The next manylinux specification

I am not wholly convinced by this argument. For instance, pip has to talk to the network anyway, so why couldn’t it update its lookup table based on some canonical file maintained inside PyPI?

I am totally prepared to believe this; however, in an offline conversation, @pf_moore said he thought pip’s auto-self-upgrade mechanism ought to be sufficient to deal with it. So I’d like to ask both of you to respond specifically to this point.

@njs, you have concrete evidence that users don’t get upgraded to new pips? Can you say more about that? What sort of work are those users doing with Python, what vintage of CPython and of Linux are they using, and is anything specifically known about why they are still using old versions of pip?

@pf_moore, when you told me that pip’s automatic self-upgrade ought to deal with this, was that based on anything more concrete than your intuition as a pip maintainer? If so, can you talk about that? If not, can you say something about what kind of evidence would convince you whether @njs is right to be concerned about this?

I am looking into these crashes in collaboration with the TensorFlow maintainers. I don’t have anything to report yet; however, my working hypothesis for the root cause is what I said in the perennial PEP PR:

If there is more than one copy of libstdc++ loaded into a process, the behavior of the entire program becomes undefined, in the sense in which the C and C++ standards use that term.

If this is correct, the fix will involve the manylinux spec. It will go something like this:

  • The core interpreter will need to be linked with -lgcc_s. This needs to happen anyway, for unrelated reasons, so I went ahead and filed bpo-37395 for it.

  • The core interpreter may need to find a way to load libstdc++.so.6 in the global ELF namespace, if and only if any extension module requires it. I hope this part won’t actually be necessary, because I don’t think there’s a good way to do it right now. Even if I put my glibc maintainer hat on and add one, that won’t help with older distributions.

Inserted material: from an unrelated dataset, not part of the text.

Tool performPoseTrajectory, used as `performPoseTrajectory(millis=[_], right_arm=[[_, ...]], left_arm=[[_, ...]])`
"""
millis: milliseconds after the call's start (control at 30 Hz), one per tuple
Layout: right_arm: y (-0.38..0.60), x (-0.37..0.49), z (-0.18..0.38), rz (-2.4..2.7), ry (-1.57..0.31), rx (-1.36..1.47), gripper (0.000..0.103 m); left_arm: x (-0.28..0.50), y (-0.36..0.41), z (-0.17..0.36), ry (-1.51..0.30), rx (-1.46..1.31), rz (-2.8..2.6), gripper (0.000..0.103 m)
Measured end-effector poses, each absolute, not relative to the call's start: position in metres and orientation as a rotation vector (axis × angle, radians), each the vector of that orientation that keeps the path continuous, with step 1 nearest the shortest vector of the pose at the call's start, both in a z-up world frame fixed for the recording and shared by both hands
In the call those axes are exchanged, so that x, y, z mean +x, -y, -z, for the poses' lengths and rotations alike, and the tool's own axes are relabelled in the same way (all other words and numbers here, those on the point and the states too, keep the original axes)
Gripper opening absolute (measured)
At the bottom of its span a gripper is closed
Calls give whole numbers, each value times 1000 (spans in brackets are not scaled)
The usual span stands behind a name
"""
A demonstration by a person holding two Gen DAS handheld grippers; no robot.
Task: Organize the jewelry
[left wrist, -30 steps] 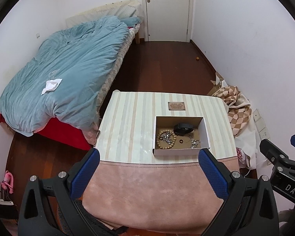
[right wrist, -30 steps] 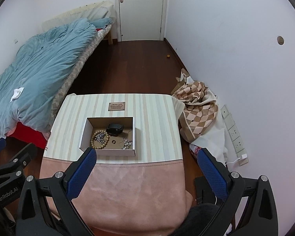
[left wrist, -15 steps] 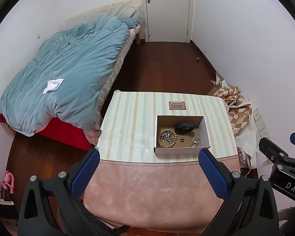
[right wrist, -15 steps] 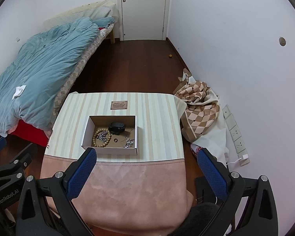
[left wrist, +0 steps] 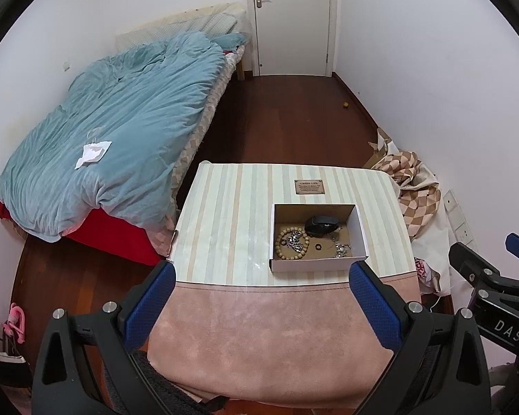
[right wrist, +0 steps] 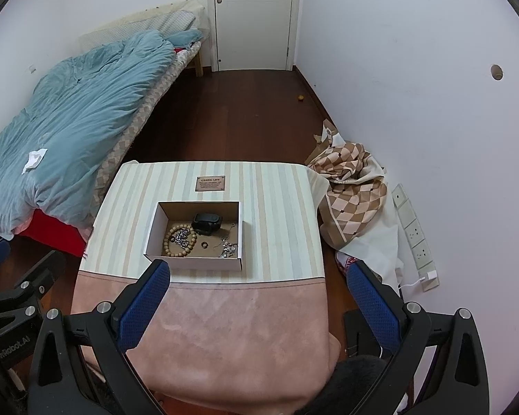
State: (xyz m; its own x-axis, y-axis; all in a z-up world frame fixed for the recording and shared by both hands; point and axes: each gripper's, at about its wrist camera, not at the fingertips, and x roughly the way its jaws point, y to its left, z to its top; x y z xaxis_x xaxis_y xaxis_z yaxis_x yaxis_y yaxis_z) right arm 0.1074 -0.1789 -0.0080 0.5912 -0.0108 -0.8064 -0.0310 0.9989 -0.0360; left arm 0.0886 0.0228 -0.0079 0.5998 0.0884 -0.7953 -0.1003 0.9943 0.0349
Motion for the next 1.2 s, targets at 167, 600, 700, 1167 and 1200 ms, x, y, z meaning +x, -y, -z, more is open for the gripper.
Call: performPoseTrajectory(millis=[167,600,700,1167,1200], right_arm=[[178,107,8,-10,-934,-53,103],[177,106,5,-12,-928,-55,103],[177,106,4,-11,-927,-50,103],[181,105,3,-10,-926,-47,103],[180,105,3,-12,-929,-47,103]], left_arm=[[88,-22,6,-915,-14,-113,102],[87,-27,5,-911,-23,-113,102],[87,-29,8,-919,-34,-113,102],[85,-29,8,-914,-26,-126,102],[84,-29,9,-915,-26,-124,102]])
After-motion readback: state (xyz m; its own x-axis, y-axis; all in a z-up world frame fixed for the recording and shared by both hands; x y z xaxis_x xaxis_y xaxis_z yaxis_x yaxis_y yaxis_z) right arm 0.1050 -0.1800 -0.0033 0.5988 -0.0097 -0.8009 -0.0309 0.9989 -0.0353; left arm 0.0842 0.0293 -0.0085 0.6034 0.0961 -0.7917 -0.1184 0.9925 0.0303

  • libstdc++.so.6 and libgcc_s.so.1 will need to be added to the list of libraries that are not to be included in a manylinux wheel. (As a consequence, wheels using C++ will fail to load if the C++ runtime is not installed as a system package. This is unavoidable.)

  • Each future version of manylinux will need to specify a particular version of the C++ compiler, to be used for all extensions containing C++, directly or indirectly.

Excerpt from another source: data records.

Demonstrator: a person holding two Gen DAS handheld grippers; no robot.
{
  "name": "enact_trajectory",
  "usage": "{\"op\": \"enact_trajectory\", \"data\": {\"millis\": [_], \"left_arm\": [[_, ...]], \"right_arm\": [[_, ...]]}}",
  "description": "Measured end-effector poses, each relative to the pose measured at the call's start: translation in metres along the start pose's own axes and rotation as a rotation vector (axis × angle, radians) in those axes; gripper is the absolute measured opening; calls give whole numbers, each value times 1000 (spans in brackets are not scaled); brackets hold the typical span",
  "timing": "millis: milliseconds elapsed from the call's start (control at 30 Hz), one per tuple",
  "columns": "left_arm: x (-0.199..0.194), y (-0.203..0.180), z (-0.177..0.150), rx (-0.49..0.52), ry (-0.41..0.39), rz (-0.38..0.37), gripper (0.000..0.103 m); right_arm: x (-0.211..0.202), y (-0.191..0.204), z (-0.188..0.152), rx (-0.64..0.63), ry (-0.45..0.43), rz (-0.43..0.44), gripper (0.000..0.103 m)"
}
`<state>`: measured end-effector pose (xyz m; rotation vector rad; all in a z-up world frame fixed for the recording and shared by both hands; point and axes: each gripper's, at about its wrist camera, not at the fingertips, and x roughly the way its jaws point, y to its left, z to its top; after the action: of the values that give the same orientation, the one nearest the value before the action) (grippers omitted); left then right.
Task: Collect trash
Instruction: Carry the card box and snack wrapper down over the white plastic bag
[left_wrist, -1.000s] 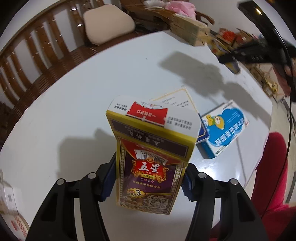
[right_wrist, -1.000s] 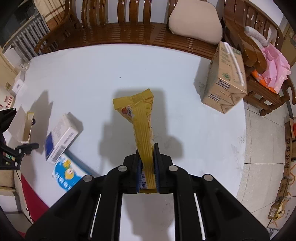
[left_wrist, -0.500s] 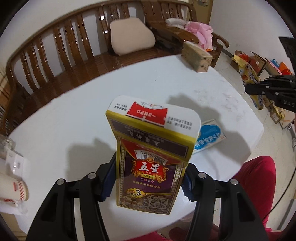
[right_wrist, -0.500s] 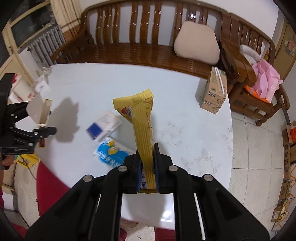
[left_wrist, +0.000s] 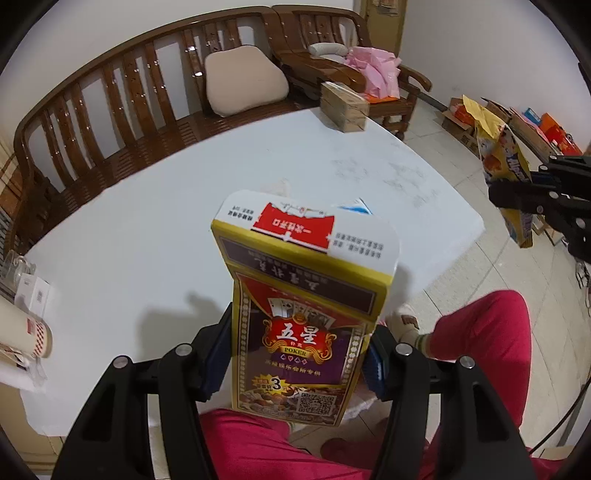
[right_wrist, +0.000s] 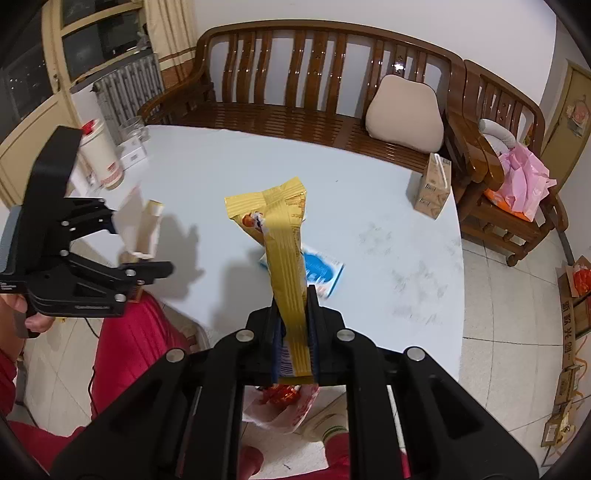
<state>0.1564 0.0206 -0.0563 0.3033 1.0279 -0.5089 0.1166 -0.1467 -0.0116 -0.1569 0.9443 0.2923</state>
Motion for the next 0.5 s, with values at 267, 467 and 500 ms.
{"op": "enact_trajectory", "data": {"millis": [267, 467, 500], "left_arm": [[-8, -32, -36, 16, -26, 3, 57], [-12, -56, -59, 30, -52, 18, 58], [-13, -58, -62, 33, -54, 17, 58]], "right_arm": [[-10, 28, -39, -19, -3, 13, 12], [-14, 47, -66, -38, 5, 20, 12], [-14, 49, -68, -38, 7, 21, 12]]}}
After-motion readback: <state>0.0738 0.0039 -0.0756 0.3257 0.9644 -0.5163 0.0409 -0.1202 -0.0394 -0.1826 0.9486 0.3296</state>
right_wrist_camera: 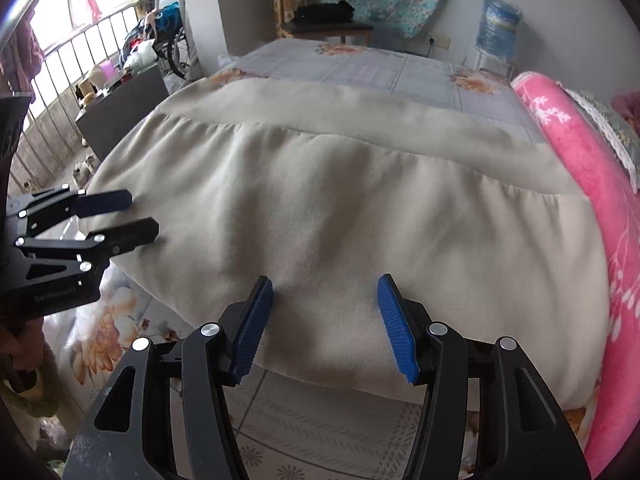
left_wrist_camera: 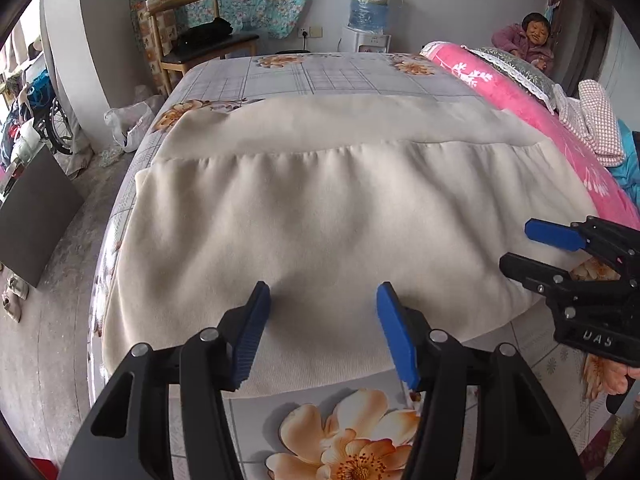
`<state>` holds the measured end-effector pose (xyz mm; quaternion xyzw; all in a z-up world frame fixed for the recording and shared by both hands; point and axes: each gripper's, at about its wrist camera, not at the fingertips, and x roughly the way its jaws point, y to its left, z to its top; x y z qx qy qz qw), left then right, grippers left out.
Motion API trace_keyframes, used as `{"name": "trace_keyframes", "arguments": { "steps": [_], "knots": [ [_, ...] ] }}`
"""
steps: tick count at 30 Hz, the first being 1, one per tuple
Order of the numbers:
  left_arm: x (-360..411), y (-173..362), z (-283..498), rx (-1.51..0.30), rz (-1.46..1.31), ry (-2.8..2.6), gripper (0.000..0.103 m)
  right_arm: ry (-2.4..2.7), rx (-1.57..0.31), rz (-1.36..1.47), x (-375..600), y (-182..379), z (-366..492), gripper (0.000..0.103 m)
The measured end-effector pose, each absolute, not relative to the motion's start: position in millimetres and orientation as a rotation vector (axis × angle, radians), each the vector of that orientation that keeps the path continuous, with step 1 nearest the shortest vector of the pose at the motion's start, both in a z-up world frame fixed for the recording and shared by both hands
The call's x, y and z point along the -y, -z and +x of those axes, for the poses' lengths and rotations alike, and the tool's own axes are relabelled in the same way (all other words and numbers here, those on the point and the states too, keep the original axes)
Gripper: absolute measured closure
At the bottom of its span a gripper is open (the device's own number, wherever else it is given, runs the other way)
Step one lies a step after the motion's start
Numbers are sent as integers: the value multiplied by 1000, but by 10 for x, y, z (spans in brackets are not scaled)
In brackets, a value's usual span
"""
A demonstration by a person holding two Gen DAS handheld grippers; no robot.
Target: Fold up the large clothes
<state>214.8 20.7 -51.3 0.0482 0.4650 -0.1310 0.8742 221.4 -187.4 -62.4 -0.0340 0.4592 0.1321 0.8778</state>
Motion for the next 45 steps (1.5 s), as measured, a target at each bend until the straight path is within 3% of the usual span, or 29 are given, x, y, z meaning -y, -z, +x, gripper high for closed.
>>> {"name": "trace_keyframes", "arguments": {
  "steps": [5, 13, 18, 24, 30, 35, 41, 43, 45],
  "knots": [
    [-399, 489, 2161, -969, 52, 236, 48, -288, -872, -48, 1795, 328, 2262, 56],
    [-507, 553, 2199, -982, 5, 215, 48, -278, -986, -27, 1735, 735, 2493, 57],
    [-588, 555, 2188, -983, -15, 232, 48, -214, -913, -39, 2053, 491, 2214, 56],
    [-590, 564, 2187, -984, -13, 236, 48, -127, -972, -102, 2410, 801, 2125, 49],
    [-717, 422, 2095, -950, -52, 233, 45, -69, -879, -32, 2771, 431, 1826, 47],
    [-833, 520, 2125, -983, -117, 230, 42, -27, -975, 119, 3202, 813, 1824, 46],
    [-850, 242, 1901, -922, -131, 226, 42, -31, -914, 118, 3130, 413, 1622, 43],
    [-825, 111, 1740, -888, -137, 243, 41, -48, -889, 129, 3092, 298, 1511, 37],
    [-764, -17, 1555, -854, -135, 254, 28, -66, -866, 132, 3031, 187, 1394, 32]
  ]
}}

The last bullet is the most important one and, unfortunately, I fear it may wreck the perennial versioning scheme. There is no reason why “glibc 2.34” should necessarily imply “g++ 11.0” or vice versa; the mapping will have to be maintained by hand, and now we’re back to what I understand is your (@njs’s) most concrete objection to continuing with manylinux_YEAR.

(In case anyone is curious: no, you cannot mix C++ code compiled by LLVM with C++ code compiled by GCC, either.)

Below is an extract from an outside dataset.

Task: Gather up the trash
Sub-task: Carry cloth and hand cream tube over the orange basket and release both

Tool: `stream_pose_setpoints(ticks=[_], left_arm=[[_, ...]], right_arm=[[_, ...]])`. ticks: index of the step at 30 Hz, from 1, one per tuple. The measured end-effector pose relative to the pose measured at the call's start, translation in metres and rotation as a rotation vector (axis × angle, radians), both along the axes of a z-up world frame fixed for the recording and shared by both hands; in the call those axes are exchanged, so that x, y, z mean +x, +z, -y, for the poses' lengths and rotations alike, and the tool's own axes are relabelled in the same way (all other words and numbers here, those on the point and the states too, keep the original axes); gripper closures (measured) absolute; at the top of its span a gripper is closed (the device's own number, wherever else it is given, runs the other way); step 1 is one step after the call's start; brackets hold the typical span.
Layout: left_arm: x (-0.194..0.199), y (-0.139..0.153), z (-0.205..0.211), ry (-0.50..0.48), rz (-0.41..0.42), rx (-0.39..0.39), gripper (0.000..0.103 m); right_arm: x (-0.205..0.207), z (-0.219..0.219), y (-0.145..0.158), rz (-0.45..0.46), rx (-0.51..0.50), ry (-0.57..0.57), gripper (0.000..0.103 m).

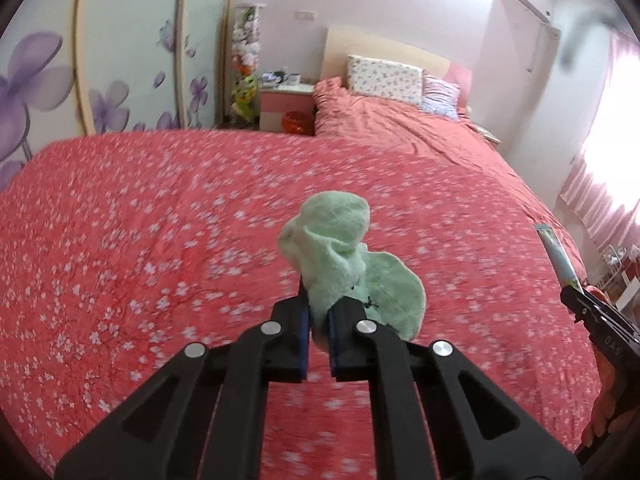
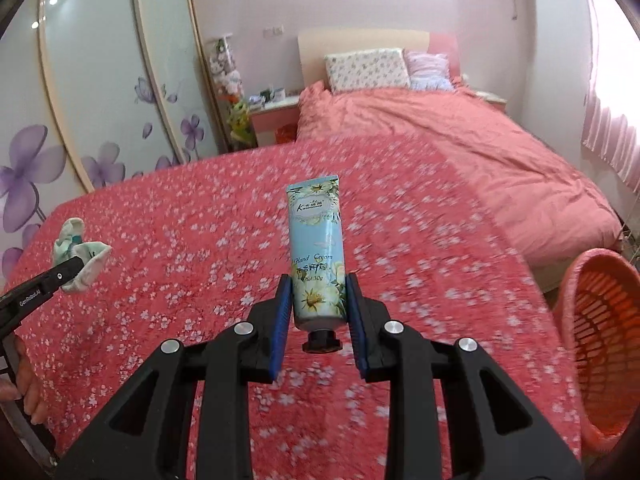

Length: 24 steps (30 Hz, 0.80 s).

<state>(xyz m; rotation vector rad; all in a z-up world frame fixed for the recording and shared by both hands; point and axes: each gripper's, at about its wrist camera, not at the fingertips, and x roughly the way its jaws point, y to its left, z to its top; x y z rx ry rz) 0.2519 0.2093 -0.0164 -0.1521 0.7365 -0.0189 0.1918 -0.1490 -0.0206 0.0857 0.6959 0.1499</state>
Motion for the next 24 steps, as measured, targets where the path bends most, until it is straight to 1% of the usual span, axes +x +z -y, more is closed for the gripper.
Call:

I don’t feel I have standing to raise a formal objection in this group, but in my opinion, the C++ issues above must be resolved before perennial can move forward. Adding “all C++ code must be compiled with G++ [version that shipped with CentOS 7]” to manylinux2014 is a one-line edit. The analogous edit to perennial would need to explain how to choose the appropriate version of G++ for each new tag, and I don’t think we even know where to begin with that yet.

And given that, I am in agreement with Nick when he says

although I have an additional caveat, which is that I think manylinux2010 has dropped the ball on rollout, and specifically on packager takeup (see here). So I would ask the people working on manylinux2014 to present a concrete plan and timeline (not as part of the PEP) for rollout.